At a Glance: ADB Economic Outlook

  • GDP Growth: Forecast at 3.5% (FY26) and 4.5% (FY27), up from 3.1% in FY25.

  • Inflation: Projected to rise to 6.4% in FY26, driven by surging global oil prices and trade route disruptions.

  • Manufacturing Rebound: Large-scale manufacturing grew by 4.8% in the first half of FY26, led by textiles, cement, and automobiles.

  • Construction Surge: The sector grew by 21% in Q1 FY26, fueled by post-flood reconstruction and budget incentives.

The ‘Middle East Factor’ and Energy Costs

While the ADB’s Asian Development Outlook (ADO) April 2026 highlights domestic stabilization, it anchors the forecast in a “challenging global environment.” The report notes that oil and gas constitute a massive portion of Pakistan’s import bill. A prolonged conflict in the Middle East could:

  • Swell the Trade Deficit: Higher energy and fertilizer costs would weaken industrial output and widen the current account gap.

  • Impact Remittances: Any economic struggle in the Gulf region could reduce the inflow of workers’ remittances, which stood at $23.2 billion between July and January.

  • Disrupt Supplies: Temporary disruptions to fuel and wheat supplies are expected to keep inflation near the 6.5% mark through 2027.

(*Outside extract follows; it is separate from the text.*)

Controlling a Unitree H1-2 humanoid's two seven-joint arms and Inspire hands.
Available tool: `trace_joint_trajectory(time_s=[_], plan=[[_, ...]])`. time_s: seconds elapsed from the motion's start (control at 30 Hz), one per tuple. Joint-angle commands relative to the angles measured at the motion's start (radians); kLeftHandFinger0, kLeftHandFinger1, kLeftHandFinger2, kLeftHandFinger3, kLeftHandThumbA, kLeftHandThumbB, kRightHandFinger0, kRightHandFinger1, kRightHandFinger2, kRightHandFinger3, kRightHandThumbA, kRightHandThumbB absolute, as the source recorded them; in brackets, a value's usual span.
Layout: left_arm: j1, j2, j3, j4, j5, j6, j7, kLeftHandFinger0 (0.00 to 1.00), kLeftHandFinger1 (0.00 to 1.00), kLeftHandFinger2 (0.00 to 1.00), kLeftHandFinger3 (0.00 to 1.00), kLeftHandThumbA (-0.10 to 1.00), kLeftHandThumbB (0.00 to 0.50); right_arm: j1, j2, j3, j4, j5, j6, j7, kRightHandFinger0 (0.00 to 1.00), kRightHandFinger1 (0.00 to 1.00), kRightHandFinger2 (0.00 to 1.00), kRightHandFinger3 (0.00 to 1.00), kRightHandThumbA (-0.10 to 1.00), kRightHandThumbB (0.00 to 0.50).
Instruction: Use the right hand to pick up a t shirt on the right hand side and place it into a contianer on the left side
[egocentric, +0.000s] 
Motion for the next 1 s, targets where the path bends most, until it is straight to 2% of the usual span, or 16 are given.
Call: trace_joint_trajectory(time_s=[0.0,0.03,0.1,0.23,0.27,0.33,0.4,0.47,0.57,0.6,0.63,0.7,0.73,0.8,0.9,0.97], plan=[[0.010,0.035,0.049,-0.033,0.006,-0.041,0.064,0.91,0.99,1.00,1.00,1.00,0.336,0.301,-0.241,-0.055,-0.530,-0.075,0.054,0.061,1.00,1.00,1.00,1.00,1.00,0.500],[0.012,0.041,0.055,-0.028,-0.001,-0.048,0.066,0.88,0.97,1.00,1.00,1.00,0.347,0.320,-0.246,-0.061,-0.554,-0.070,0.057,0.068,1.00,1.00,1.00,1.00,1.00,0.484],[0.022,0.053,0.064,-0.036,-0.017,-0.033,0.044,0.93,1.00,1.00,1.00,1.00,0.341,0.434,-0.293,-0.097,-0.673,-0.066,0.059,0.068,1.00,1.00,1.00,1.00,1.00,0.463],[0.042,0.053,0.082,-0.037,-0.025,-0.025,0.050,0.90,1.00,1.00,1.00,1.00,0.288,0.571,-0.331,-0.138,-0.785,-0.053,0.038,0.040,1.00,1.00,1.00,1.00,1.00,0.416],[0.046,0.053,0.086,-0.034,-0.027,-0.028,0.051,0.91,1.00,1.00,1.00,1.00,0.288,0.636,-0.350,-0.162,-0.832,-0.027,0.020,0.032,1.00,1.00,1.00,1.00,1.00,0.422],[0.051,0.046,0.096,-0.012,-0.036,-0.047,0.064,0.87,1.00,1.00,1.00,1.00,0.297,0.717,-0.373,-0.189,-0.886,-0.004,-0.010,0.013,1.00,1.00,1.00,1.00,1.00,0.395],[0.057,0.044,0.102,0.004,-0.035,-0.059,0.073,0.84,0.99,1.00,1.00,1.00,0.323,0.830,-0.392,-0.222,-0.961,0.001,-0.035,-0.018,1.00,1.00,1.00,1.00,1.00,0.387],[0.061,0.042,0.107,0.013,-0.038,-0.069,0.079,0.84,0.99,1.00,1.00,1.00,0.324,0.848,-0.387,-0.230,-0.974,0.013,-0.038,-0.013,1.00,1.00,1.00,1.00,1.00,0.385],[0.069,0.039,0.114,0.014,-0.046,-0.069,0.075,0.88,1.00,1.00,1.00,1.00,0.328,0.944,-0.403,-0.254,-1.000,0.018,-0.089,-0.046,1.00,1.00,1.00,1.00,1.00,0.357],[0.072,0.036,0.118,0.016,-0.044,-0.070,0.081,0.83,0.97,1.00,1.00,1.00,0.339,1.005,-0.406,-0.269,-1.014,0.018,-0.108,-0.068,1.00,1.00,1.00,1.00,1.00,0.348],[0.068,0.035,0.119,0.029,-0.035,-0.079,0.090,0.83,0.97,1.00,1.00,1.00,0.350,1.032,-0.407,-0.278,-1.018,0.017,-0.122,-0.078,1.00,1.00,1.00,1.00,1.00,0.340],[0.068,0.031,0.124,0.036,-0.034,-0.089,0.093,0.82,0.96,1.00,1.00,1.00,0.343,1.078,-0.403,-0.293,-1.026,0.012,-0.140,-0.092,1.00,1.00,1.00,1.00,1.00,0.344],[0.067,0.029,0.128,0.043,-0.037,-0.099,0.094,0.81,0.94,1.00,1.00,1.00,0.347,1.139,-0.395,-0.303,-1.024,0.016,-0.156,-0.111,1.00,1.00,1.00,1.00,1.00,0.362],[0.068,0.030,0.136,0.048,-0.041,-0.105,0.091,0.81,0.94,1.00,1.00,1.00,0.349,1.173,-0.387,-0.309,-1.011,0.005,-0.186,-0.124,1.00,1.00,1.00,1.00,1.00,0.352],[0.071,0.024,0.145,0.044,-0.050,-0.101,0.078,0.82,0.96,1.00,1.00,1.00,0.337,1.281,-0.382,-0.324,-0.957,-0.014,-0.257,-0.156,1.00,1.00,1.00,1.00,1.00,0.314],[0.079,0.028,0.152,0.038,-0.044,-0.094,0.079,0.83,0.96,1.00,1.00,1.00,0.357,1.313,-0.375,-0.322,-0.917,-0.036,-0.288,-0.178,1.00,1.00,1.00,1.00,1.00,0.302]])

Investment and Reform Momentum

ADB Country Director Emma Fan credited the recovery to “steadfast implementation of structural reforms.” The report specifically noted that private investment is recovering as government financing requirements lower, freeing up credit for small and medium enterprises (SMEs) and agriculture.

The successful privatization of Pakistan International Airlines (PIA) and a stable foreign exchange market have further bolstered investor confidence. Additionally, the central bank’s cautious monetary easing is expected to keep inflation within the target range of 5%–7%, provided global commodity prices do not spiral.

A Crucial Moment for Resilience

Despite the upgrade, the ADB cautioned against “reform fatigue.” The lender emphasized that adherence to the current economic adjustment program is critical to bolstering fiscal buffers against external shocks.

With merchandise imports growing by 9.8% due to industrial demand, and merchandise exports falling by 5.5% (largely due to flood-related rice crop losses), the report underscores that Pakistan’s path to 4.5% growth in 2027 depends entirely on its ability to navigate the volatility triggered by the Strait of Hormuz crisis and the broader Middle East conflict.